From the listing below, copy every line with the word "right".

^^^^

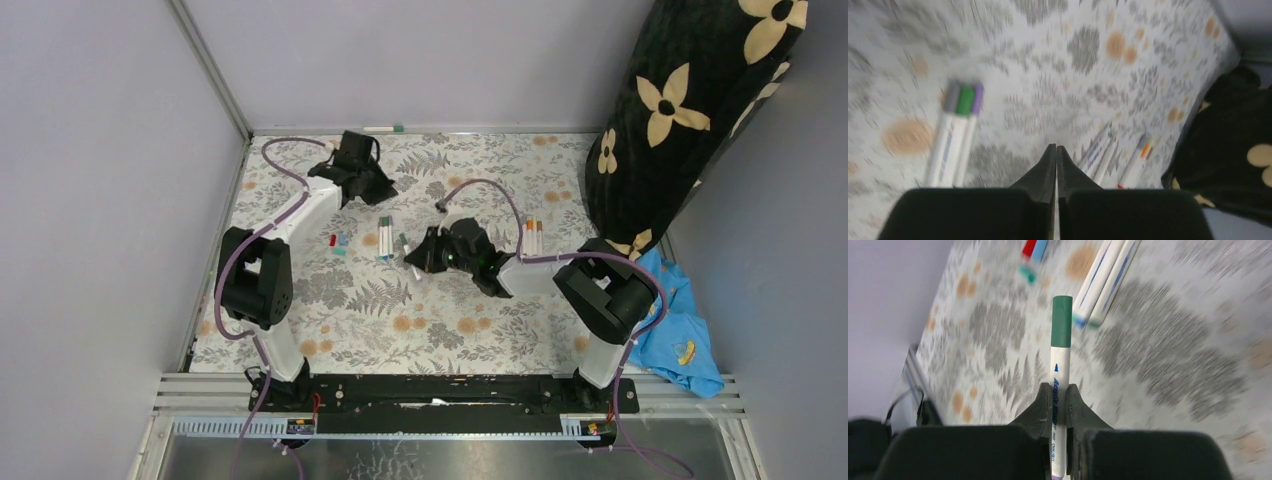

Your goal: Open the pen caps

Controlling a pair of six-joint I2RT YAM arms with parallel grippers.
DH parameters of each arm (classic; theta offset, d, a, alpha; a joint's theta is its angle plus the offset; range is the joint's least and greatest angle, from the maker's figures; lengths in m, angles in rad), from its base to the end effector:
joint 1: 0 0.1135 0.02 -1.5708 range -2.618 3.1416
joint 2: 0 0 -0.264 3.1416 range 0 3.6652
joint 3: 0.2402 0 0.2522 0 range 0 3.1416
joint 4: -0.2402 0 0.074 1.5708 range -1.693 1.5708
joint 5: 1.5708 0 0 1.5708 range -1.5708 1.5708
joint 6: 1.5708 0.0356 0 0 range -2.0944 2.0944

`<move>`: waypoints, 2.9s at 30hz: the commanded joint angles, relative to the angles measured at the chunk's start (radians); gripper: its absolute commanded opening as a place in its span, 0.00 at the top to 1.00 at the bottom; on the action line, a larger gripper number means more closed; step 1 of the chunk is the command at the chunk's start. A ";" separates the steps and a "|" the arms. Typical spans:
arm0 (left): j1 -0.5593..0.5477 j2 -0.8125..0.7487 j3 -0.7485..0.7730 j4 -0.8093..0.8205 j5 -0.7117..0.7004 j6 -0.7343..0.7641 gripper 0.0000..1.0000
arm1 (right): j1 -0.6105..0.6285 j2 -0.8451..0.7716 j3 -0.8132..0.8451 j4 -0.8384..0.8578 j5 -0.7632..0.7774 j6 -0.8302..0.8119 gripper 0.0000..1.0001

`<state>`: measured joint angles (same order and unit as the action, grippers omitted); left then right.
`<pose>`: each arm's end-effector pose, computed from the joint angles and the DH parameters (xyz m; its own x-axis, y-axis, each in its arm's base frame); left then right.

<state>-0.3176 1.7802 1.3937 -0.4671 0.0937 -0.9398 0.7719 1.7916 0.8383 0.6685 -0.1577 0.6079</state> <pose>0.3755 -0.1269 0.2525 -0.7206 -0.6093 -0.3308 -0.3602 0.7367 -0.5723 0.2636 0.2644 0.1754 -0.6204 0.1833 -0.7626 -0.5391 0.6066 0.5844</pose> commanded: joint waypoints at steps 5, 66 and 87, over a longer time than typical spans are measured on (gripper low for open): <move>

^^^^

• _OUTPUT FOR THIS TASK_
arm1 (right): j1 -0.6105..0.6285 j2 -0.8451..0.7716 j3 -0.8132..0.8451 j4 -0.8384..0.8578 j5 -0.7632..0.7774 j6 -0.8302..0.8119 gripper 0.0000..1.0001
`<state>`: measured joint angles (same order and unit as the action, grippers omitted); left then right.
`<pose>`: each arm's end-effector pose, computed from the joint angles and the DH parameters (xyz m; its own x-axis, y-axis, each in its arm's base frame); left then right.

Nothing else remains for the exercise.